The reply should reproduce every line of the data below word for word, minus any images.
━━━━━━━━━━━━━━━━
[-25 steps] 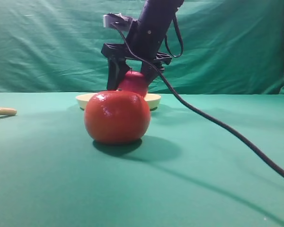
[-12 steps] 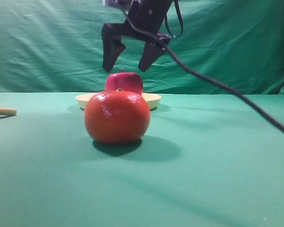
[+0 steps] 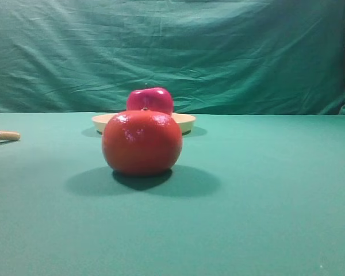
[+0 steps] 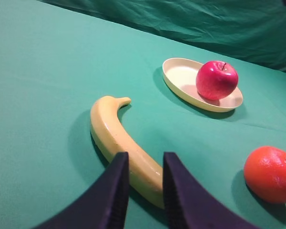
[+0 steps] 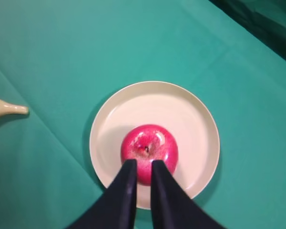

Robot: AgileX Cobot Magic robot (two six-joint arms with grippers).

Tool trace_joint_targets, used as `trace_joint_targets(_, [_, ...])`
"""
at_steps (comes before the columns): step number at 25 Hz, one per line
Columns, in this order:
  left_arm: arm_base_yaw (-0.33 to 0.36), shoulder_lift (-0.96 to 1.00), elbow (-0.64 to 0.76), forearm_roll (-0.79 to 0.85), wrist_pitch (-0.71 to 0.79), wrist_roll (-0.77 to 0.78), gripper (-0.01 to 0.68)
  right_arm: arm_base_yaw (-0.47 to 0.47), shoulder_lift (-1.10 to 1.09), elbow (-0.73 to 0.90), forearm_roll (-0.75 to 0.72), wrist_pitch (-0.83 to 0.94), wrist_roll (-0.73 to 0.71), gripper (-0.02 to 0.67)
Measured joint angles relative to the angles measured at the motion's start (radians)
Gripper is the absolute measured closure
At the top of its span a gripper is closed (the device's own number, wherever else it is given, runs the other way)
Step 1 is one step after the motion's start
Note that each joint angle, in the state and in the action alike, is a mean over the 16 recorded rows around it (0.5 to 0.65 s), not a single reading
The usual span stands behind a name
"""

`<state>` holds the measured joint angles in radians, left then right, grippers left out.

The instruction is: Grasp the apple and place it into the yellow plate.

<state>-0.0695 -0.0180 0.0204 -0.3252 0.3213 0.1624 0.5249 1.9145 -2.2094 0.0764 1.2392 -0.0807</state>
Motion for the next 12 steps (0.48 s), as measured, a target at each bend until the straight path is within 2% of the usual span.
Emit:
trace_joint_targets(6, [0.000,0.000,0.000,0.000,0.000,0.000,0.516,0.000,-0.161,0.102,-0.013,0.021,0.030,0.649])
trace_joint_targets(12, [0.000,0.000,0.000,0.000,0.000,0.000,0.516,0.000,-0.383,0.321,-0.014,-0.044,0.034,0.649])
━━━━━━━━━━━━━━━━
Reply to the task:
[-25 steps] 
[-12 steps] 
[+0 steps] 
[+0 steps] 
[+0 steps] 

Robot: AgileX Cobot Magic robot (two six-joint arms with grippers).

Tool trace_joint_targets, used as `trace_joint_targets(_, [_, ...])`
"""
at_steps (comes before the columns): step number at 25 Hz, one per line
Columns, in this order:
  left_arm: arm_base_yaw (-0.33 to 0.36), shoulder_lift (-0.96 to 1.00), elbow (-0.64 to 0.76), forearm_roll (-0.79 to 0.85), wrist_pitch (-0.71 to 0.79), wrist_roll (-0.77 to 0.78), gripper (-0.01 to 0.68)
  right_arm: arm_base_yaw (-0.47 to 0.47), shoulder_lift (-1.10 to 1.09), elbow (-0.73 to 0.90), forearm_roll (-0.75 to 0.72), wrist_pitch (-0.83 to 0.94), wrist_roll (-0.73 to 0.71), gripper (-0.02 to 0.67)
Measured joint angles relative to the angles measured at the motion's start (radians)
Gripper is the absolute measured closure
At the top of its span a gripper is closed (the device's own number, wherever else it is given, runs the other way)
Step 1 is one step after the motion's start
Note that each joint angle, in the state and in the action alike, is a mean over the 16 recorded rows around it (0.5 to 0.65 s), not a single reading
The usual span stands behind a name
"""

`<state>` holds the measured joint angles in radians, left then right, grippers left out.

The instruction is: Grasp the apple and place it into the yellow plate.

<state>-0.0695 -0.0180 0.0204 -0.3252 0.3213 0.1624 0.5249 1.9145 -2.2094 0.0764 1.2392 -0.0807</state>
Motion for the next 12 steps (0.48 s), as measured, a target at each bend until the straight path is within 2% of the usual span.
Emit:
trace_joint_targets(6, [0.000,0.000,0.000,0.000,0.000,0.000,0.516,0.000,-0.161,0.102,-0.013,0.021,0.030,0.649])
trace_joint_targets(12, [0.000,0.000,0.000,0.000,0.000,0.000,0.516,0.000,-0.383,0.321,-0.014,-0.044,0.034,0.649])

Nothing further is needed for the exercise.